Activity: Return the lines of the data below starting at the one holding "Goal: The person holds" and ending at the one holding "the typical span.", word for word, leaving every picture out.

Data listing:

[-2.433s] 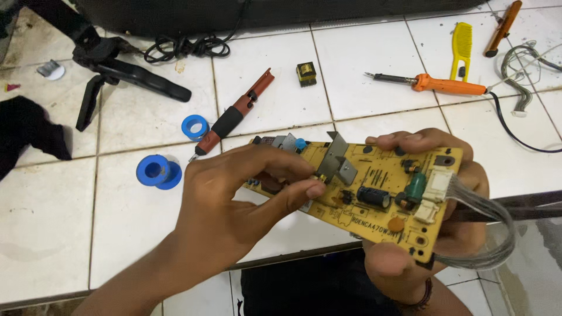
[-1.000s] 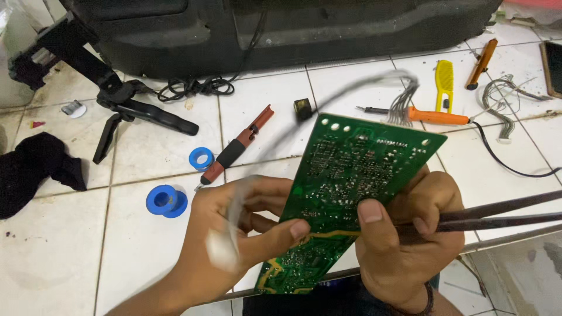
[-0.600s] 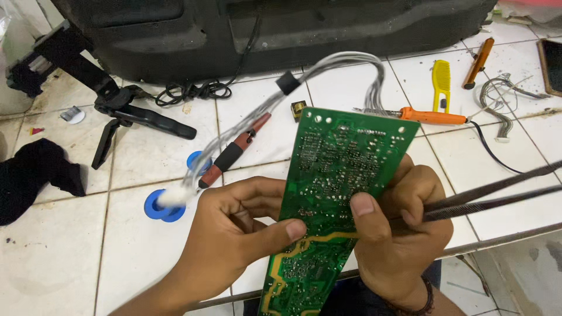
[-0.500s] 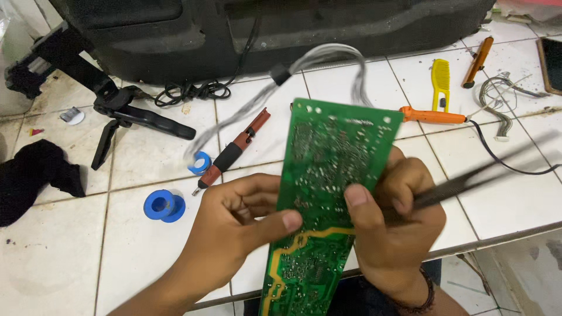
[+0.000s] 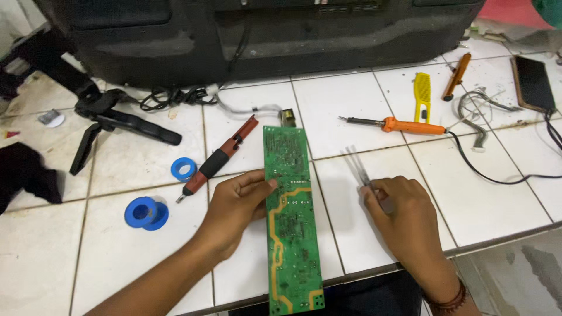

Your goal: The person solders a green circuit board using a soldering iron and solder wire. They also use a desoldering pump to remove solder and tweezers to handle components. The person flips the board over to inspect the other side and continues soldering.

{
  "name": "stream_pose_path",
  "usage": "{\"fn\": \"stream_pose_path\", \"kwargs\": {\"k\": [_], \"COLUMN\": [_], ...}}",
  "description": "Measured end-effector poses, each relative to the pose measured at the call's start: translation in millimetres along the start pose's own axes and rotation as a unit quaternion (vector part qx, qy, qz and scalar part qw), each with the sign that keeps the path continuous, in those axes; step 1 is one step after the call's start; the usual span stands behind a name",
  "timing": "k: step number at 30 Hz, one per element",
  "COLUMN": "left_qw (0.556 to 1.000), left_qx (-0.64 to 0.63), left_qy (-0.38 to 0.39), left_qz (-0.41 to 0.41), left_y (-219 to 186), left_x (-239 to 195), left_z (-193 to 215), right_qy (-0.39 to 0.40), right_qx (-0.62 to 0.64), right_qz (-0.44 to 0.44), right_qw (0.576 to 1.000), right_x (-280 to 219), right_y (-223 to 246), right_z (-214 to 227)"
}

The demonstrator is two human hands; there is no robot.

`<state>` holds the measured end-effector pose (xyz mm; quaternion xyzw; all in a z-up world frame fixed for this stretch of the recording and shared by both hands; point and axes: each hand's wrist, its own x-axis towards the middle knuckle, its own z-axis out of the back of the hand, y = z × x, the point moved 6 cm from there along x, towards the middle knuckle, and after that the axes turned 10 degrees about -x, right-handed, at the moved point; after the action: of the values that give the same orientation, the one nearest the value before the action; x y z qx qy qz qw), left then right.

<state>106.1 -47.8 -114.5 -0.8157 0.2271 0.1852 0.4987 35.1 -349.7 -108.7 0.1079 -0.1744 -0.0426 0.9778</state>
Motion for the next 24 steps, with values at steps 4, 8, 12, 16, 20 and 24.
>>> {"fn": "stream_pose_path", "kwargs": {"k": [4, 8, 12, 16, 20, 24], "left_qw": [0.991, 0.777, 0.620, 0.609, 0.665, 0.676], "left_qx": [0.128, 0.537, 0.627, 0.697, 0.701, 0.705], "left_qy": [0.019, -0.024, -0.114, -0.152, -0.141, -0.134], "left_qz": [0.016, -0.327, -0.457, -0.347, -0.216, -0.168], "left_y": [-14, -54, -94, -113, -117, -122], "left_x": [4, -4, -29, -14, 1, 8], "left_z": [4, 16, 19, 47, 73, 81], "right_qy": [0.034, 0.023, -0.023, 0.079, 0.147, 0.276], "right_qx": [0.021, 0.179, 0.356, 0.397, 0.496, 0.570], "right_qz": [-0.030, -0.113, -0.191, -0.230, -0.330, -0.449], "right_qw": [0.999, 0.977, 0.914, 0.885, 0.790, 0.630], "right_x": [8, 29, 58, 66, 77, 99], "right_y": [-8, -60, -114, -102, -141, -206], "right_z": [-1, 2, 6, 9, -24, -90]}}
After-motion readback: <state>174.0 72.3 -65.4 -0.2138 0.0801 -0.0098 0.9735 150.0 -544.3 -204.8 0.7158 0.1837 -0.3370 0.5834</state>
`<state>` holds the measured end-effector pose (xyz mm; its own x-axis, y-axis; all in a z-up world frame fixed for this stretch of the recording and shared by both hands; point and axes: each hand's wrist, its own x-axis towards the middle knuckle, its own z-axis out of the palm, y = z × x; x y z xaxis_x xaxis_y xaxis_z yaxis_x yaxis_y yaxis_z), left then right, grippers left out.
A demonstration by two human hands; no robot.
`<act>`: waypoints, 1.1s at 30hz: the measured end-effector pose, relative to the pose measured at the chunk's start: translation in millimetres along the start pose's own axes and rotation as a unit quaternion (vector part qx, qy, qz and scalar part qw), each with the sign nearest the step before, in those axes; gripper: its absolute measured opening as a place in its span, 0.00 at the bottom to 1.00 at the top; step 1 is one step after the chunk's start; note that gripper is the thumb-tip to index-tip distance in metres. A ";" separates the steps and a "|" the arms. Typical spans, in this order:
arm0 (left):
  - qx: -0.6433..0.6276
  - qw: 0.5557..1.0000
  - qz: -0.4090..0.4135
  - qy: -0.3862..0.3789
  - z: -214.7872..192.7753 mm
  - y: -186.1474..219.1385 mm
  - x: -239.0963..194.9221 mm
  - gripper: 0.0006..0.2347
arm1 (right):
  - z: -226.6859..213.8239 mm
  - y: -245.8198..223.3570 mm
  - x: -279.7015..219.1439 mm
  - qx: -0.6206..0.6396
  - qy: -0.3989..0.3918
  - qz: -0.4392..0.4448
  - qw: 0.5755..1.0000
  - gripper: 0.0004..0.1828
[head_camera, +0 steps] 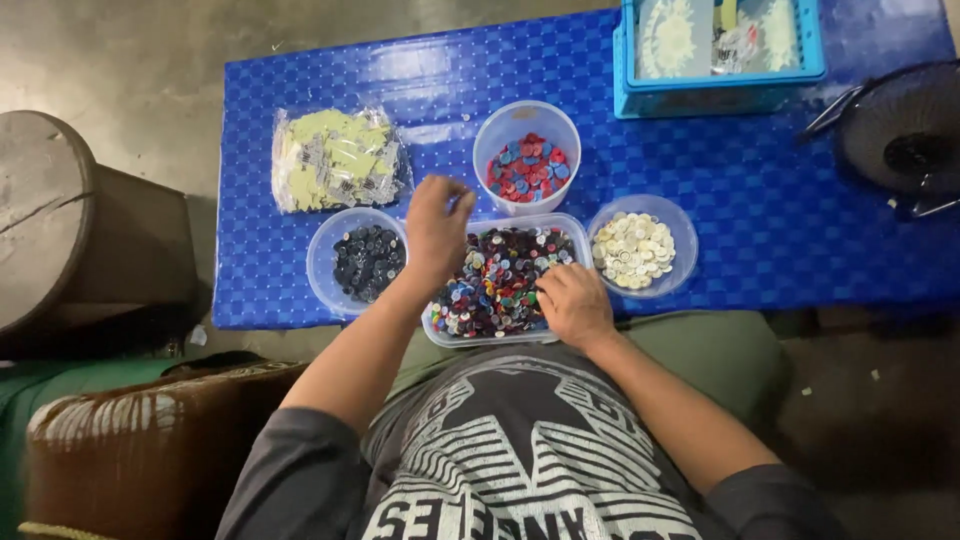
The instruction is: Sorting small colorful buttons or beads from a central tray into separate bowls based on color or type.
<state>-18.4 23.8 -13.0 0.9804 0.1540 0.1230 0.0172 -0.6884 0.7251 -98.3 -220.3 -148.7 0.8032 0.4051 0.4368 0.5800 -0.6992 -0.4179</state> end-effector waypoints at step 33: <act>0.253 0.945 0.201 -0.042 48.8 -106.5 -130.1 0.20 | 0.6 16.3 -4.5 0.080 -0.056 0.057 0.994 0.06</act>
<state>-138.2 42.5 -139.3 0.9391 -0.2348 0.2511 -0.2898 -0.9335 0.2109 -92.4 -233.2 -158.0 0.8702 0.3971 0.2916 0.4907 -0.6459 -0.5849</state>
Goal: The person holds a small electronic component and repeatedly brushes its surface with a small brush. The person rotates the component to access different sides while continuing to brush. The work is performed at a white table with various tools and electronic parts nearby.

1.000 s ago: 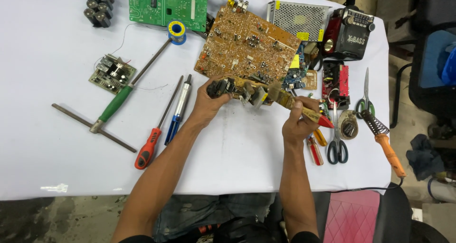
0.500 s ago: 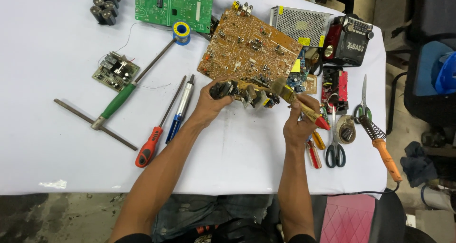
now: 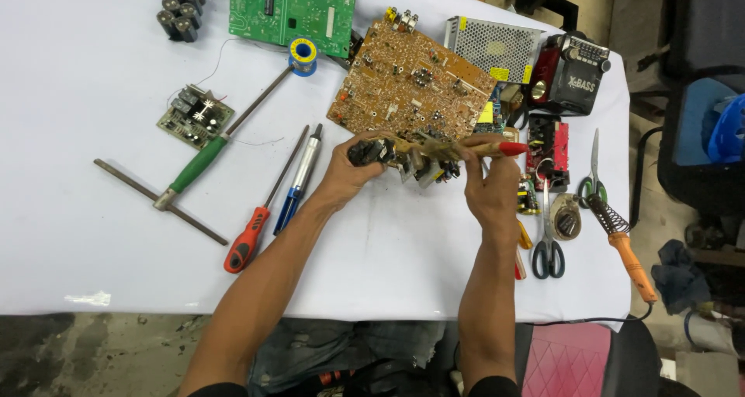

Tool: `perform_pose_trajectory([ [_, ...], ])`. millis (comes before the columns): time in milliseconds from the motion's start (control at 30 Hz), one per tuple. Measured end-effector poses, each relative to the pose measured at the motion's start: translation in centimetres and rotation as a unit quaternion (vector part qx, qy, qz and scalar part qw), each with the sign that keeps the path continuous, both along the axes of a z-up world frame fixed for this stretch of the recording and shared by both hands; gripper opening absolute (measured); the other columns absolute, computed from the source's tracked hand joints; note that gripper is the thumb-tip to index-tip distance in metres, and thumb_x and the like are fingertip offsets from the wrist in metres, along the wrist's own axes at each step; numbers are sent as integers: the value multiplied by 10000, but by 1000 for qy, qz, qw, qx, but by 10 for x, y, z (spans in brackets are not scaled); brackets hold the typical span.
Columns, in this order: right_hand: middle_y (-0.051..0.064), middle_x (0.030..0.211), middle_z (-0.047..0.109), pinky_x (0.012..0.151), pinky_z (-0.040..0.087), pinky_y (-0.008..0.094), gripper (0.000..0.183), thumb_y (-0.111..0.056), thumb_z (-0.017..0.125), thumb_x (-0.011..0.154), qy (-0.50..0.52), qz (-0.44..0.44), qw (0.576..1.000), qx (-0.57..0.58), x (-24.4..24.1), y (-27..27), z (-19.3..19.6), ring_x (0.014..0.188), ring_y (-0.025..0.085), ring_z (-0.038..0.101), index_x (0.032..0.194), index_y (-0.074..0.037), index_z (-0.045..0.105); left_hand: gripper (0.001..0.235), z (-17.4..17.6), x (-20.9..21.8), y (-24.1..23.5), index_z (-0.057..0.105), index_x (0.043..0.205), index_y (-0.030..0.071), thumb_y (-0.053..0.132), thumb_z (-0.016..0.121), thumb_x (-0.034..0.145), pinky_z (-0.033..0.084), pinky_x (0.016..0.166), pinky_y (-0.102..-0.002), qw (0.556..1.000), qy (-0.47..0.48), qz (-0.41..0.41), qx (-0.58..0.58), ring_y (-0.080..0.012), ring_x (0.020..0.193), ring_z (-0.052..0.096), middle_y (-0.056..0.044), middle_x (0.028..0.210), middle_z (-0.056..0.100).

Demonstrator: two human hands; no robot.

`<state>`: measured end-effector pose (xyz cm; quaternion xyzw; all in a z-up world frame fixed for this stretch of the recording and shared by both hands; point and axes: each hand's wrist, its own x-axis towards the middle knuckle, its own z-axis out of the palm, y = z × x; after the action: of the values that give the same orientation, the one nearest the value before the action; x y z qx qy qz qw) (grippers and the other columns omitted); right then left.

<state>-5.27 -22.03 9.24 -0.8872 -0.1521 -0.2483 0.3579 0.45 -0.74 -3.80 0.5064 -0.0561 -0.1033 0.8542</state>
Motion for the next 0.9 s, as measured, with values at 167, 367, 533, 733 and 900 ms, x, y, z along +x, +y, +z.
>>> perform_pose_trajectory([
  [167,136,1017,675,920,524,441,59,-44,636,1029,-59,32,997,44,2,15,-11,989,347,689,1076,-13,620,587,1,-1,2,715,1220,75,-91,806,665,589,753,-275,1000,-9,2,-8,-148,865,649,-101,963,728],
  [367,160,1024,668,909,522,478,48,-30,611,1043,-44,9,999,-25,2,6,-8,980,392,684,1082,-5,597,576,-10,2,1,715,1224,74,-94,797,679,586,774,-273,1000,-6,5,-8,-148,875,652,-93,977,732],
  [533,135,1010,678,919,518,466,39,-38,587,1054,-16,21,999,23,2,17,-11,981,367,695,1086,-31,607,561,0,-1,2,728,1195,86,-75,824,666,585,776,-274,1000,-10,10,-7,-143,869,655,-83,974,738],
  [733,125,1019,693,882,550,433,78,8,632,1002,-48,104,993,32,19,62,11,964,322,706,1074,-22,624,561,5,0,1,727,1196,73,-82,815,664,565,746,-237,1000,-1,7,14,-112,811,637,-33,883,710],
  [900,224,958,685,826,571,521,83,76,634,986,54,85,994,-37,22,67,26,873,403,702,1062,56,606,545,-1,-1,1,730,1188,62,-83,818,669,562,736,-243,1000,12,10,8,-118,791,628,-50,870,715],
])
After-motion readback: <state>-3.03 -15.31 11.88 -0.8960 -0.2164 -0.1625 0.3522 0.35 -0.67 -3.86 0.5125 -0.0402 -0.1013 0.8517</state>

Result for this exercise:
Goal: The person holds a small electronic component and repeatedly brushes its surface with a small brush. The person rotates the component to access different sides while continuing to brush. The work is performed at a white table with various tools and electronic parts nearby.

1.000 s ago: 
0.500 s ago: 
now: 

Tool: `perform_pose_trajectory([ [_, ...], ])`. millis (comes before the columns): time in milliseconds from the motion's start (control at 30 Hz), one per tuple. Measured end-effector poses, each relative to the pose measured at the motion's start: translation in centimetres and rotation as a unit quaternion (vector part qx, qy, qz and scalar part qw), each with the sign that keeps the path continuous, both along the axes of a z-up world frame fixed for this stretch of the recording and shared by both hands; gripper opening absolute (measured); the other columns absolute, computed from the source's tracked hand joints; note that gripper is the thumb-tip to index-tip distance in metres, and thumb_x and the like are fingertip offsets from the wrist in metres, along the wrist's own axes at each step; numbers are sent as integers: the value multiplied by 10000, but by 1000 for qy, qz, qw, qx, but by 10 for x, y, z (spans in brackets are not scaled); brackets hold the typical span.

No further output remains.